Put two geeks together these days and the chances are they're talking about Oracle's Larry Ellison and his vision of a $500 Internet computer that'll knock down the PC standard. Which means that, know it or not, they're talking about Hauser. The groovy little black box that Ellison has been waving around is made by Acorn, the computer company Hauser founded nearly 20 years ago. The speedy RISC chip that lets it run as fast as a PC while costing as little as VCR is made by Advanced RISC Machines (ARM). That's Hauser, too - the firm started as an Acorn subsidiary, and was then spun off in a deal with Apple.
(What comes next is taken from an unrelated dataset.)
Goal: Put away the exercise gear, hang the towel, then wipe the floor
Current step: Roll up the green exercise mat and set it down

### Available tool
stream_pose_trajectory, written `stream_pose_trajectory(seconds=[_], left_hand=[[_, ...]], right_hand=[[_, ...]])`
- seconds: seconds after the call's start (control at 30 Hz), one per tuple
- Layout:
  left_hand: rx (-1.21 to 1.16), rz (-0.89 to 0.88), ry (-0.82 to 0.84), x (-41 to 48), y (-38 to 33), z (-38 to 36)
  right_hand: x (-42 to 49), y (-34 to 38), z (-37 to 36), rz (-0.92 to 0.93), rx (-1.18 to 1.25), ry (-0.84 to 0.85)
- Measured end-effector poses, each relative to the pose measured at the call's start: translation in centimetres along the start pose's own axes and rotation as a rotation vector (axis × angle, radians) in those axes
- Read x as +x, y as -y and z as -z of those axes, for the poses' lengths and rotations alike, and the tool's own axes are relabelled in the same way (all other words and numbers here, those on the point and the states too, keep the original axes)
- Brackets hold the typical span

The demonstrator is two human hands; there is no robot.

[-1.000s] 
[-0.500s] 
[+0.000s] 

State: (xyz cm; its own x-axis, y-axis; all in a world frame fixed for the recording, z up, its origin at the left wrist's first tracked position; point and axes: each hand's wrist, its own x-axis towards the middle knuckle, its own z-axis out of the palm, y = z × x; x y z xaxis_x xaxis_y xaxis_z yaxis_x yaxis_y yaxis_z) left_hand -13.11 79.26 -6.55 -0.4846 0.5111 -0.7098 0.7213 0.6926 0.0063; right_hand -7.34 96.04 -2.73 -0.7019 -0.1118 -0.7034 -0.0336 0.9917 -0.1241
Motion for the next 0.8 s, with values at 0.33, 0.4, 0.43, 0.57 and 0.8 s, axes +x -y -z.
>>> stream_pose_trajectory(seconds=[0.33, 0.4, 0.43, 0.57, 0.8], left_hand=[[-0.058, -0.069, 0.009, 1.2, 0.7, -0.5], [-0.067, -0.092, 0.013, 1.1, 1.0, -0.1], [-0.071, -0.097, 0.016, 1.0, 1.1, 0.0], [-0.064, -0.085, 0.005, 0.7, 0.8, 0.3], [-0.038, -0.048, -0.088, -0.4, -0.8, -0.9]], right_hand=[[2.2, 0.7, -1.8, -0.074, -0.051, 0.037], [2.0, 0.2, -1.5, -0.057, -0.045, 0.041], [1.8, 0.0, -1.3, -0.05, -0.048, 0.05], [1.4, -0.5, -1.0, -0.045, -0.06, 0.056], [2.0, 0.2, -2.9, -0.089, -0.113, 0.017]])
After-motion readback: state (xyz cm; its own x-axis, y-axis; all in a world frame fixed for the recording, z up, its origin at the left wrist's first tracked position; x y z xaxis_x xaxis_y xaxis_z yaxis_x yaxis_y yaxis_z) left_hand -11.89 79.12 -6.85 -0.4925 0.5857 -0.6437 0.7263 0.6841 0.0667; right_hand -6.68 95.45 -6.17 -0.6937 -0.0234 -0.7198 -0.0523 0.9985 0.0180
British homes with network computers will dial into the Internet through access providers such as Hauser's UK Online. Their data streams will flow through telecoms networks that use ultra-fast Asynchronous Transfer Mode switches like the ones made by Advanced Telecommunications Modules, Ltd (ATML), which Hauser founded three years ago. Those streams will offer commerce and entertainment provided by companies like Electronic Share Information, an online stock market service, and Entertainment Online, a games and education venture - both Hauser productions. It goes on. Someday the window on to the Net may be a flat screen like those being developed by Cambridge Display Technology (founding director: H. Hauser). Or maybe tomorrow's couch potatoes will simply use their existing televisions, turbo-charged by smart set-top boxes made by Online Media, an Acorn spin-off. Some might even use network computers that look like books, such as those developed by Olivetti's Cambridge Research Laboratory, started by Hauser when he was at Olivetti and run by his long-time business partner, Andy Hopper. It could be that AI technology from Harlequin will make the boxes smart; or that ray-tracing chips being developed by Advanced Rendering Technology will give them photorealistic graphics capabilities. If so, Hauser wins.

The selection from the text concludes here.